Trump and Clinton look set to dominate ‘Acela primary’ – campaign live

by admin on April 25, 2016

While most of the national media’s attention has been focused on the history-making Democratic and Republican presidential primaries playing out in Maryland (and Connecticut, Rhode Island, Delaware and Pennsylvania) today, there’s another potentially history-making primary going on as well: the Democratic primary for the Senate seat currently held by retiring Senator Barbara Mikulski.

People cast their votes at a polling station inside the Enoch Pratt Free Library’s central library branch in Baltimore.
People cast their votes at a polling station inside the Enoch Pratt Free Library’s central library branch in Baltimore. Photograph: Patrick Semansky/AP

The race between two sitting House members, Chris Van Hollen and Donna Edwards, is only potentially history-making because of Edwards: If she wins the Democratic primary in the heavily Democratic state of Maryland, she’ll almost certainly be only the second African American woman to ever serve in the US Senate come 2017.

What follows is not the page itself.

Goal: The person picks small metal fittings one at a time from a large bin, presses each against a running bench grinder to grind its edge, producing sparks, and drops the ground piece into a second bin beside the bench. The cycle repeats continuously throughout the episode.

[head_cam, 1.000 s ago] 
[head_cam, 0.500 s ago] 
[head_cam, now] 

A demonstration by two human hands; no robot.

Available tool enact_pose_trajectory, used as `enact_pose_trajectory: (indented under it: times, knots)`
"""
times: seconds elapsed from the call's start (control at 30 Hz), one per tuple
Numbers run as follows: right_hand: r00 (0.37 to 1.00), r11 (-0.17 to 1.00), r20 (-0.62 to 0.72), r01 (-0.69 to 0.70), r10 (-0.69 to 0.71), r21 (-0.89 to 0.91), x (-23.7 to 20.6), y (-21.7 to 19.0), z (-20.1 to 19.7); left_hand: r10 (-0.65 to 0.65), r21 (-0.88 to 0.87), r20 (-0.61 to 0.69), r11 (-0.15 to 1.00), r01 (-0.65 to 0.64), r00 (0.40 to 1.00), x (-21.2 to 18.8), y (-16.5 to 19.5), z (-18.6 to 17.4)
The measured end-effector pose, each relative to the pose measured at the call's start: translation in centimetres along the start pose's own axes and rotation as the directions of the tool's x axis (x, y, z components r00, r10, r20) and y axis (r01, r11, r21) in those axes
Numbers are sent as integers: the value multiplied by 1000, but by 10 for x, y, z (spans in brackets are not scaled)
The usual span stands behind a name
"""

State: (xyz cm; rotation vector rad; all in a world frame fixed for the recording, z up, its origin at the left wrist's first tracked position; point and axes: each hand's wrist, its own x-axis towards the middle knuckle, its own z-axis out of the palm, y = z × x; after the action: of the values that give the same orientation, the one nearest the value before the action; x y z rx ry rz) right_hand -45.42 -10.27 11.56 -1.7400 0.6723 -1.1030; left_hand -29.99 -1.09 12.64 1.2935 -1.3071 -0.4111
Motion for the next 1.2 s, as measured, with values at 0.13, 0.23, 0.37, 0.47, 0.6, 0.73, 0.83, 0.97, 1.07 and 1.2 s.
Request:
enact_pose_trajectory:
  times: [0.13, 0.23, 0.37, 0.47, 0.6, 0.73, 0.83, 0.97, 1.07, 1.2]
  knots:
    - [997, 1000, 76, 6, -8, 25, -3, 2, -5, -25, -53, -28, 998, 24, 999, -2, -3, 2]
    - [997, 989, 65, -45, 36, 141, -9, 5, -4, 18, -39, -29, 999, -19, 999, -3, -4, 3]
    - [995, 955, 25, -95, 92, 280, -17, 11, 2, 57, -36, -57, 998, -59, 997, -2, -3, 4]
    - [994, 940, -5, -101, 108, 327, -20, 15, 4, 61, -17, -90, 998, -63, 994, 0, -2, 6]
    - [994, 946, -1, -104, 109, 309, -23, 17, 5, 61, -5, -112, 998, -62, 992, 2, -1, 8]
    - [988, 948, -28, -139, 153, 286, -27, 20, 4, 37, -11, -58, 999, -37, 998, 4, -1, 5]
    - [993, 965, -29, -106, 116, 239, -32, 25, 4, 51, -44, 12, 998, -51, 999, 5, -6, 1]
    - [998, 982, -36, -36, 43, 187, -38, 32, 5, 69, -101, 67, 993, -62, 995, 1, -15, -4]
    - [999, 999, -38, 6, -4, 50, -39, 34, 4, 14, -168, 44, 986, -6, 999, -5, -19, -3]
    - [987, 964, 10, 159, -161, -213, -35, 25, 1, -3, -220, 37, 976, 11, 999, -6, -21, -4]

The race hasn’t been an easy one for either candidate, though they are, by all accounts, remarkably similar on the issues. Van Hollen, who district starts in the center of the (wealthy) Washington, DC suburbs in Montgomery County, Maryland, and, since the redistricting in 2013, stretches up towards the Pennsylvania border is considered one of House minority leader Nancy Pelosi’s political proteges; Edwards was elected from the western (and majority African American) DC suburbs in Prince George’s County, Maryland after a long career as a liberal political and then anti-domestic violence activist.

Van Hollen, the son of a US ambassador and a CIA officer who holds degrees from Swarthmore, Harvard and Georgetown and spent much of the 90s serving in the state legislature, was described by Maryland senate president Thomas Miller in his endorsement as “a leader who has been born to the job”. Edwards, a single mother for whom non-profit work was a second career and public service a third, took exception to the statement (in a fundraising email, of course): “The fact is, our country’s systems and institutions have largely been led by people who have always looked like that senior elected official, not like me … I don’t believe anyone in this country was born to anything.”

The most potent criticism Edwards has faced has been about her Congressional office’s track record with constituent service, which perhaps has more resonance in a state, like Maryland, with so many federal workers. But polls have been variable: A month ago, she was way up; last week, she was very, very far down.

One thing that has remained consistent though: Black women voters tend to back Edwards (most recently, by more than 50 points), while white male voters tend to lean Van Hollen. And EMILY’s List controversially backed Edwards in the primary, despite Van Holen’s strong record on women’s issues: The organization, which is dedicated to electing pro-choice women to office, said that they backed her because of her record and because she would bring “a voice and perspective that are rarely heard on the Senate floor.”

In other words, perhaps, because she wasn’t born to the job.